Task requirements
After reading the lines below, count those that contain "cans" and give the count alone.

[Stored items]
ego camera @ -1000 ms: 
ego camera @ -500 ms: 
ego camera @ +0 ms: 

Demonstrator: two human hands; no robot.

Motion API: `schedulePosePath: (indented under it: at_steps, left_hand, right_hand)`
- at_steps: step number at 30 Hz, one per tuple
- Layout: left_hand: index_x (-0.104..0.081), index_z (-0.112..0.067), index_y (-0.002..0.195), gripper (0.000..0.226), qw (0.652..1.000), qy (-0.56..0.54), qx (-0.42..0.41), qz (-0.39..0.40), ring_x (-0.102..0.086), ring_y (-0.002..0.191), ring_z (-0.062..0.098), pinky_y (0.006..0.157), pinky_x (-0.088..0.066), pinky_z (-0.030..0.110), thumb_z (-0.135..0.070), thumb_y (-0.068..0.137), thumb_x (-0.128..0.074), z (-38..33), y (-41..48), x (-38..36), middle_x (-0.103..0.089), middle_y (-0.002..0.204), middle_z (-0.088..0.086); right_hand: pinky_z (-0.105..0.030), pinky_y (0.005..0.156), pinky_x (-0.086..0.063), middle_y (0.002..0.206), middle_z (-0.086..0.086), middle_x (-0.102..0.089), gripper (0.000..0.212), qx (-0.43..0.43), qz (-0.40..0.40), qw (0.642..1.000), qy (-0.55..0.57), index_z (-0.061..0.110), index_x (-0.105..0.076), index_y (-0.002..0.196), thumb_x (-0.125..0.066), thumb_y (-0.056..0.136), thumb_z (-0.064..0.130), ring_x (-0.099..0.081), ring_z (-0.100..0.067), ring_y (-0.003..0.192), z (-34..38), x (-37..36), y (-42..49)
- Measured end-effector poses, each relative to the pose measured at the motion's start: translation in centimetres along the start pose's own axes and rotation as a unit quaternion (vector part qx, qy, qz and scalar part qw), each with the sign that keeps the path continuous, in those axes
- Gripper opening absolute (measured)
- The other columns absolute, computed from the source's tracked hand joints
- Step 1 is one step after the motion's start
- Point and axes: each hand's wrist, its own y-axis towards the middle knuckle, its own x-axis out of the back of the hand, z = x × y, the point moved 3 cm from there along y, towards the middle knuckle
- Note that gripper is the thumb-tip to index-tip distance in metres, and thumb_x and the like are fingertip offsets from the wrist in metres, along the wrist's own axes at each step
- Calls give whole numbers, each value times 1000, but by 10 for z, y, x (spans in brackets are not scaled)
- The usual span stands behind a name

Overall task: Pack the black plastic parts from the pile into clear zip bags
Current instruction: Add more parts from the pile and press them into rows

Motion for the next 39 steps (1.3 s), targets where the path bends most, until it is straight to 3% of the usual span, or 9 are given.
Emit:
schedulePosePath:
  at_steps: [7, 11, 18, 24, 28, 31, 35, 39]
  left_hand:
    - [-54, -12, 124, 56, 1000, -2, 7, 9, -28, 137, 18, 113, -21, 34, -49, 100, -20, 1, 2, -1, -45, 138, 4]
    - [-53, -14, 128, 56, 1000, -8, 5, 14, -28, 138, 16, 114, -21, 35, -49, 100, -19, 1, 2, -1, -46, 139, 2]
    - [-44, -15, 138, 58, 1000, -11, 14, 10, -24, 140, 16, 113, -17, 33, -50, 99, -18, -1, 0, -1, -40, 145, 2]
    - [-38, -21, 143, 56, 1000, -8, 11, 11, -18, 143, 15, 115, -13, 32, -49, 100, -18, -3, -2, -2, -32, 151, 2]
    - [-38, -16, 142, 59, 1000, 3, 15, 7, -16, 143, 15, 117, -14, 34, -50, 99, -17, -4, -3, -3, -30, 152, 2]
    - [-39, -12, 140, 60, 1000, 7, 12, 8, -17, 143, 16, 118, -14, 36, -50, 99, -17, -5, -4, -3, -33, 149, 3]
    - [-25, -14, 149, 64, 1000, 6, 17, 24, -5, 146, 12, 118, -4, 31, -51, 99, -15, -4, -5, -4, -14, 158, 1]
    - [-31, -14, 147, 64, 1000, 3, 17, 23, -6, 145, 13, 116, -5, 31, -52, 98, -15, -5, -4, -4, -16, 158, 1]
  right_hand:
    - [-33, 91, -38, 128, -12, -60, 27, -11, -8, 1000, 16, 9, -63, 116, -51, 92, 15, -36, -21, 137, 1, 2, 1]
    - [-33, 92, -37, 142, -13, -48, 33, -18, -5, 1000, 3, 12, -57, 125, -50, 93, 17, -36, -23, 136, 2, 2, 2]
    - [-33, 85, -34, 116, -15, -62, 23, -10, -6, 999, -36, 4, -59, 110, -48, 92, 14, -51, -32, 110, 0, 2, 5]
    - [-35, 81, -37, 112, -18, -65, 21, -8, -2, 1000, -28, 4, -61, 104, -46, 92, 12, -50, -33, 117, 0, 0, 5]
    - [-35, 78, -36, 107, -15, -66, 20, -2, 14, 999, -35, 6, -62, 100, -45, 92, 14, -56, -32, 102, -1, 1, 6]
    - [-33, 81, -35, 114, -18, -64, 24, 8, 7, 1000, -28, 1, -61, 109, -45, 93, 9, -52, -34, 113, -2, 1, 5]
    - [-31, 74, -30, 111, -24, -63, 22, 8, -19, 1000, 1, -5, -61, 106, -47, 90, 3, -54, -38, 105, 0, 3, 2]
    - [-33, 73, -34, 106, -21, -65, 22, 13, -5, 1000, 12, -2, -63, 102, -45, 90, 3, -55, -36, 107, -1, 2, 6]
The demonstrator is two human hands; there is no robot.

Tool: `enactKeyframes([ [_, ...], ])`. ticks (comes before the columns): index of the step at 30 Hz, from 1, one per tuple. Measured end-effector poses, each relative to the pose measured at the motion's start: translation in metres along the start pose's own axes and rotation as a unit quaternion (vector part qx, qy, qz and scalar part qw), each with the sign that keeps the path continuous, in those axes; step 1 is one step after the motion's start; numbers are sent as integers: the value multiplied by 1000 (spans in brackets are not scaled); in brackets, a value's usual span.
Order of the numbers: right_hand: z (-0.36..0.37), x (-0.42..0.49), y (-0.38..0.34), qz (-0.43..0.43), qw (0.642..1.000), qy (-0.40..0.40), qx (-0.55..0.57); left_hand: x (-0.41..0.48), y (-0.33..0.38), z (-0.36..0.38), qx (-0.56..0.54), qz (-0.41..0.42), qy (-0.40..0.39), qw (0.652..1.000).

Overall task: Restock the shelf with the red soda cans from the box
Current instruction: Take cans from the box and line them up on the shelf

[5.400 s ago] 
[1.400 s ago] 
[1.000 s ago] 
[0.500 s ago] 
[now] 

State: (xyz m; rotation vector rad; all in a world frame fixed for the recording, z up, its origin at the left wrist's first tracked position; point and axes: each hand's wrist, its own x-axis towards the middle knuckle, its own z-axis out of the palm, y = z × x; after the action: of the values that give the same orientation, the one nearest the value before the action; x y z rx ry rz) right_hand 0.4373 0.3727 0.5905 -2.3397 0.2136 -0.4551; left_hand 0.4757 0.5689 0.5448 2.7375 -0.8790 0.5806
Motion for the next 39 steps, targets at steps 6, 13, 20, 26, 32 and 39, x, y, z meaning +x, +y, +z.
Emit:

Exercise response
2